The lines to reproduce from the material below are those from the one containing "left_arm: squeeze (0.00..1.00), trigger" through the one containing "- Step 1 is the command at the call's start", both included; write them out exactly and add nothing.

━━━━

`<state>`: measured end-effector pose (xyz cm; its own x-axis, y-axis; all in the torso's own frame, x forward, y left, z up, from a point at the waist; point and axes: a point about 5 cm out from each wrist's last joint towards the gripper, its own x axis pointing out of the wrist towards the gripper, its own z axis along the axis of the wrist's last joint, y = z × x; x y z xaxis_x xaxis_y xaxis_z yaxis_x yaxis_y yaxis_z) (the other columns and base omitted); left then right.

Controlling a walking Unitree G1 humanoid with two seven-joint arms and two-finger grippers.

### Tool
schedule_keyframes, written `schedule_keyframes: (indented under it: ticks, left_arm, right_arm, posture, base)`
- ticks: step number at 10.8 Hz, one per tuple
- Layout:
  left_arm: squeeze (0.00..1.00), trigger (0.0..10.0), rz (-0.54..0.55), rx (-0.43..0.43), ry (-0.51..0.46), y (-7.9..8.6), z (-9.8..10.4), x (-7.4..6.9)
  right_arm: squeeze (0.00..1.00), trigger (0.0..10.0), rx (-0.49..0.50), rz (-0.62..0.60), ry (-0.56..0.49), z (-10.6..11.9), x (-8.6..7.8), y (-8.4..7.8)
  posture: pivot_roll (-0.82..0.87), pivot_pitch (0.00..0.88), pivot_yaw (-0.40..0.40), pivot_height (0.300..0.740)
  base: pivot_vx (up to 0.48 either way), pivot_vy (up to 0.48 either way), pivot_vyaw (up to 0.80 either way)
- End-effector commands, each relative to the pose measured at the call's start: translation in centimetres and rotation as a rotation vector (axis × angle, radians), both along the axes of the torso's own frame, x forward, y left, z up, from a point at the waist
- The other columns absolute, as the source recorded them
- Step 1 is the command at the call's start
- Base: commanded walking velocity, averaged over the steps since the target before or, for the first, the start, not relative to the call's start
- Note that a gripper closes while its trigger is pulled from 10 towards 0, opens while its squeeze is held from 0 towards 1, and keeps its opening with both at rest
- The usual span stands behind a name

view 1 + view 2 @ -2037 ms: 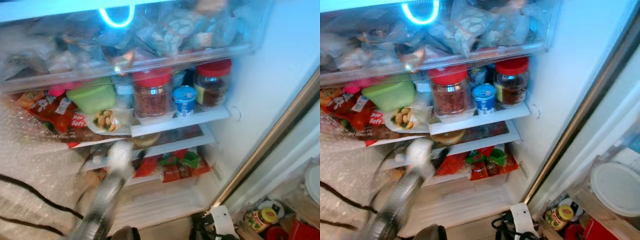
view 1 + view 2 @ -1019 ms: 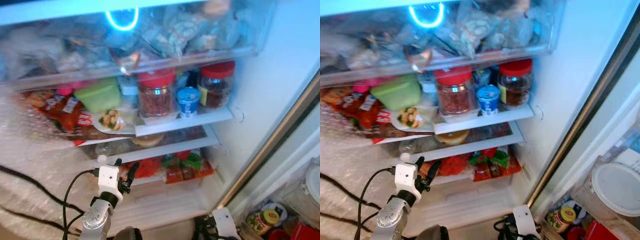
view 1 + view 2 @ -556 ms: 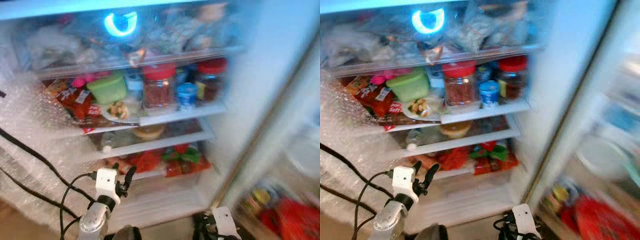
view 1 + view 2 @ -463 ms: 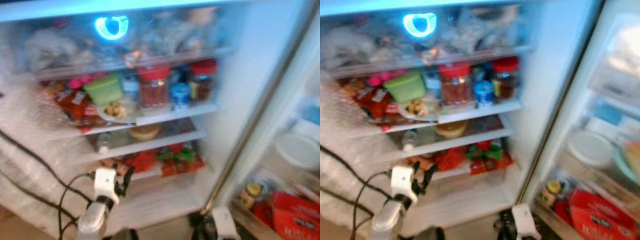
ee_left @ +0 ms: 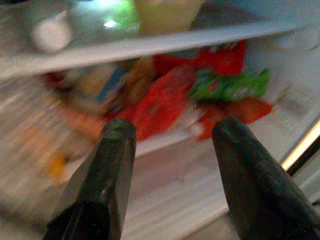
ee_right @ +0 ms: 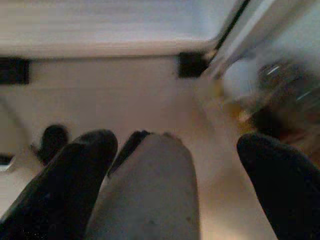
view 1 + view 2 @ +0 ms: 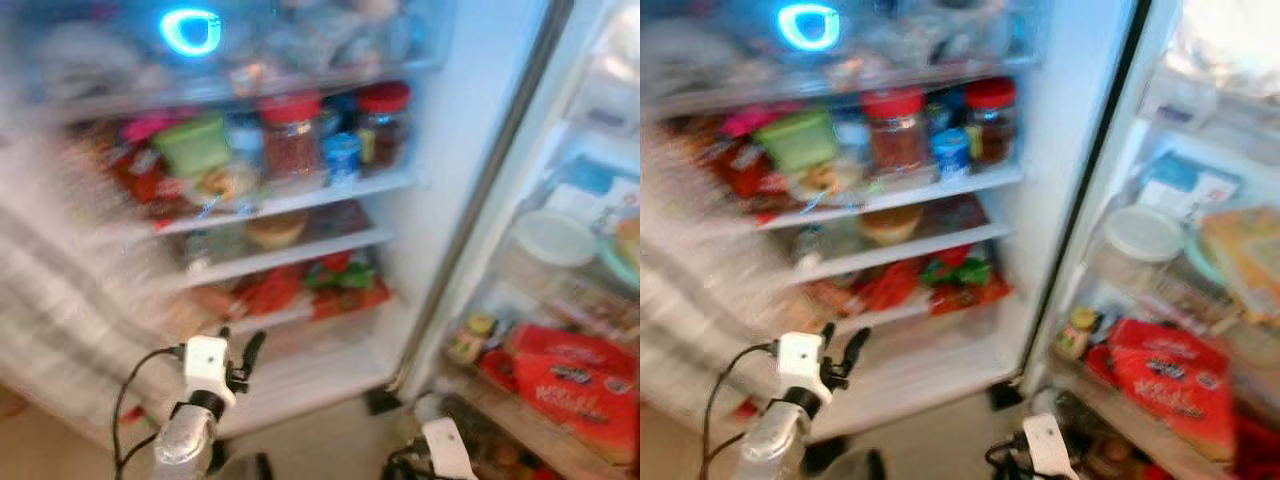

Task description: Restocking fridge

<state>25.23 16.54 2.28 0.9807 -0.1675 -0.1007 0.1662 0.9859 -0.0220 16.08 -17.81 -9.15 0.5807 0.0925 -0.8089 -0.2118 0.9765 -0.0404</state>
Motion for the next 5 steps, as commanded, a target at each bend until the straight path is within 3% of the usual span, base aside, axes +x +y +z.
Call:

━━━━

— Task output —
  left_arm: squeeze (0.00..1.00), trigger (0.0..10.0), rz (-0.54..0.55), rx (-0.43..0.43), ry (-0.51..0.46), y (-7.9..8.6), z (-9.8..10.4), x (-7.4..6.9)
  right_arm: squeeze (0.00..1.00), trigger (0.0..10.0), rx (-0.49..0.50), rz (-0.62..0.60), ry (-0.56..0.49), z (-10.6..11.9), x (-8.6..7.8), y (-8.4..7.8)
  posture: pivot_roll (-0.82..0.87), pivot_pitch (0.00..0.88), pivot_yaw (-0.40..0.40), pivot_height (0.300..0.740)
  base: pivot_vx (up to 0.48 either way), pivot_vy (up to 0.48 either way), pivot_vyaw (up to 0.80 either way)
- End-effector commands, each relative to the pose measured at the call's start: translation in centimetres and rotation as a rotation vector (axis × angle, radians), both along the axes of the torso's own frame, x forward, y left, z up, from a point at the waist
- The other columns absolute, as the source recorded them
- Step 1 is the command at the call's start

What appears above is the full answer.